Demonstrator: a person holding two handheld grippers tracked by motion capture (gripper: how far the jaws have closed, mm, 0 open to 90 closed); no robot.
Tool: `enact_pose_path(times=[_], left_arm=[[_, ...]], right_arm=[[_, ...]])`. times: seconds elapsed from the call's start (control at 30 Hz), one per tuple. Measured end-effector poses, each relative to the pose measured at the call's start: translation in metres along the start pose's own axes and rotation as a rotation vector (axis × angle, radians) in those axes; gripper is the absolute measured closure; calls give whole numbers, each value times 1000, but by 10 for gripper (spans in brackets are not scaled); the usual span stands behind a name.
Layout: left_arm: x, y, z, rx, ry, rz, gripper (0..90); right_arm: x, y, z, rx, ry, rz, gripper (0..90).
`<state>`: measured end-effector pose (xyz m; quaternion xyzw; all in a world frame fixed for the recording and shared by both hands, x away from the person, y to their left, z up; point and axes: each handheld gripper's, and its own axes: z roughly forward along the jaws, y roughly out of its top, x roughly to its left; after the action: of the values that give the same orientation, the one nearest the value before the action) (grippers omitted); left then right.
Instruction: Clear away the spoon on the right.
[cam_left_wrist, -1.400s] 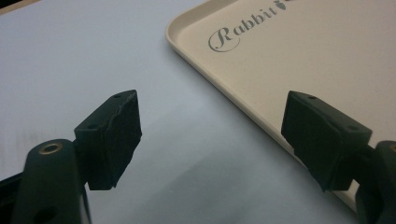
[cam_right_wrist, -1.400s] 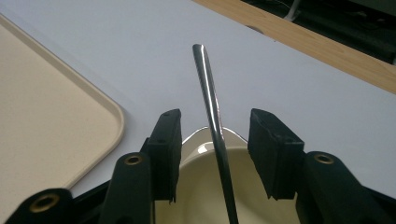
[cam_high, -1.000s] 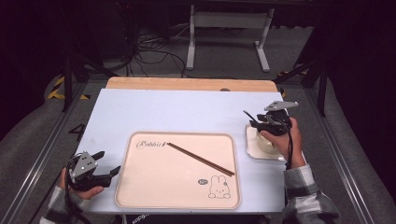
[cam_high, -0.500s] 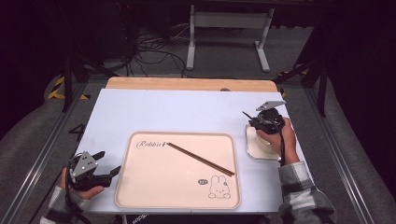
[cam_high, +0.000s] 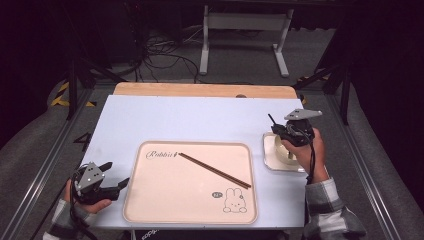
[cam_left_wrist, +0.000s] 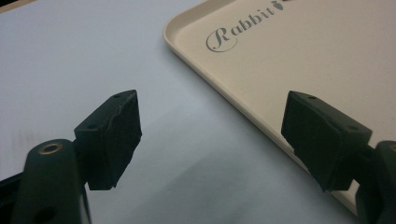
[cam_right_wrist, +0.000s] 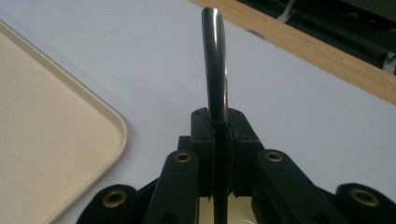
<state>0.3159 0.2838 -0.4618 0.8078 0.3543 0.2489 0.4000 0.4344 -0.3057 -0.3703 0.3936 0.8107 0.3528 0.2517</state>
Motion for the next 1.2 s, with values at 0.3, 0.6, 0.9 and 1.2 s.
enact_pose_path(times=[0.3, 0.6, 0.9, 1.2], left_arm=[[0, 0, -1, -7, -2, -7, 209], [1, 1, -2, -10, 3, -3, 208], [1, 1, -2, -11, 5, -1, 207], [1, 1, -2, -16, 7, -2, 207]], right_arm=[[-8, -11, -18, -67, 7, 36, 834], [-17, -15, -35, -152, 3, 66, 843], [-21, -17, -41, -185, -3, 85, 893], [-17, -11, -56, -252, -3, 69, 894]])
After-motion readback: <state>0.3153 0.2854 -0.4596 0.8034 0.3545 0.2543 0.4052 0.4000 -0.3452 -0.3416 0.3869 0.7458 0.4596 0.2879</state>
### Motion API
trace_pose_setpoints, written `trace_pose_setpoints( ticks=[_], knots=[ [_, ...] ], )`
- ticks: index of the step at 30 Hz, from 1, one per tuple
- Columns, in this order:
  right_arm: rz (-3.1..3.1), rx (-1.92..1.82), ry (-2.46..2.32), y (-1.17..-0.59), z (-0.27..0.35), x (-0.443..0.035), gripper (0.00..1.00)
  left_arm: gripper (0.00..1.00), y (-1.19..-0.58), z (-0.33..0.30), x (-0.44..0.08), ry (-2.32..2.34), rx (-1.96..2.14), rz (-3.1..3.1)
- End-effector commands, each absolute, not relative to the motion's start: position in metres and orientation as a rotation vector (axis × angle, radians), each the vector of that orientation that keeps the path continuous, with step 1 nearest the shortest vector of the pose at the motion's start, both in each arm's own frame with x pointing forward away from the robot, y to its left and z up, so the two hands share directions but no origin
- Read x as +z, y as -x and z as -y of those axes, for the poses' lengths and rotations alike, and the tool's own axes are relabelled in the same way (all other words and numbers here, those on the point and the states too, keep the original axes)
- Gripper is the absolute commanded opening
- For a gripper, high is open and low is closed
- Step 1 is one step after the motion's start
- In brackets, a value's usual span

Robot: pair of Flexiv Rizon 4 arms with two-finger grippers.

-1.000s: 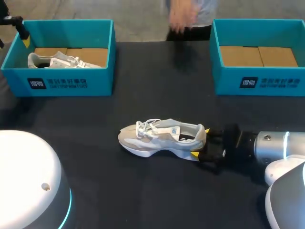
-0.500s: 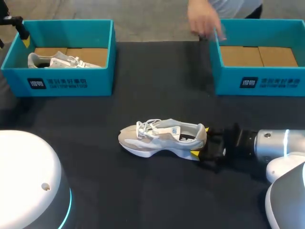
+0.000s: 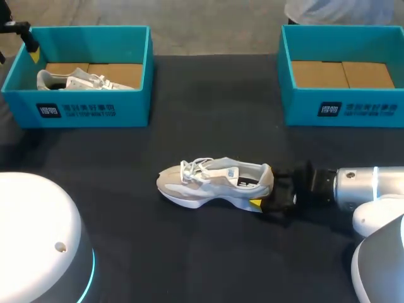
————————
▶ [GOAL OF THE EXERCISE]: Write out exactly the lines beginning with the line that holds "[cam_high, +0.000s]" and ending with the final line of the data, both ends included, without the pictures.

▶ [ANSWER]:
[cam_high, +0.000s] 
[cam_left_wrist, +0.000s] 
[cam_right_wrist, +0.000s] 
<state>0.3159 0.2838 -0.4618 0.8078 0.3543 0.2489 0.4000 0.4344 -0.3057 -0.3703 0.3936 0.8107 0.3528 0.2517</state>
Motion for the next 1.2 s, with values at 0.3, 0.6, 0.9 and 1.2 s.
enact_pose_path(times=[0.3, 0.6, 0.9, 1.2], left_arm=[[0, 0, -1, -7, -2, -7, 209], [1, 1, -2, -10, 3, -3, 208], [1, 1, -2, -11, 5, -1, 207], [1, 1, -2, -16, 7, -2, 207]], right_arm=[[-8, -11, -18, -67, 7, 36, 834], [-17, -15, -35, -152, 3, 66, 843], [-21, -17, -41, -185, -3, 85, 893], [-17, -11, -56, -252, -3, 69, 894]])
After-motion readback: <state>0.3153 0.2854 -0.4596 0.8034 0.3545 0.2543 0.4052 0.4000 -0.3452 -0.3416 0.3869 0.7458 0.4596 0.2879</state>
### Motion API
trace_pose_setpoints, written `trace_pose_setpoints( ticks=[_], knots=[ [_, ...] ], )`
- ticks: index of the step at 30 Hz, from 1, one per tuple
- Columns, in this order:
  right_arm: rz (-3.1..3.1), rx (-1.92..1.82), ry (-2.46..2.32), y (-1.17..-0.59), z (-0.27..0.35), x (-0.443..0.035), gripper (0.00..1.00)
  left_arm: gripper (0.00..1.00), y (-1.19..-0.58), z (-0.33..0.30), x (-0.44..0.08), ry (-2.32..2.34), rx (-1.96..2.14), rz (-3.1..3.1)
- End-effector commands, each absolute, not relative to the motion's start: position in metres and orientation as a rotation vector (axis × angle, radians), each the vector of that orientation that keeps the path continuous, with step 1 nearest the shortest vector of the pose at the motion's start, both in each arm's own frame with x pointing forward away from the robot, y to its left and z up, so the two hands share directions but no origin
- Read x as +z, y as -x and z as -y of those axes, for the poses' lengths and rotations alike, and the tool's own axes are relabelled in the same way (all other words and numbers here, those on the point and the states too, keep the original axes)
- Gripper is the absolute commanded opening
- For a gripper, high is open and low is closed
- Step 1 is one step after the motion's start
- In brackets, a value's usual span

Robot: pair of Flexiv Rizon 4 arms with two-finger grippers.

-1.000s: 
-0.500s: 
+0.000s: 

That completes the exercise.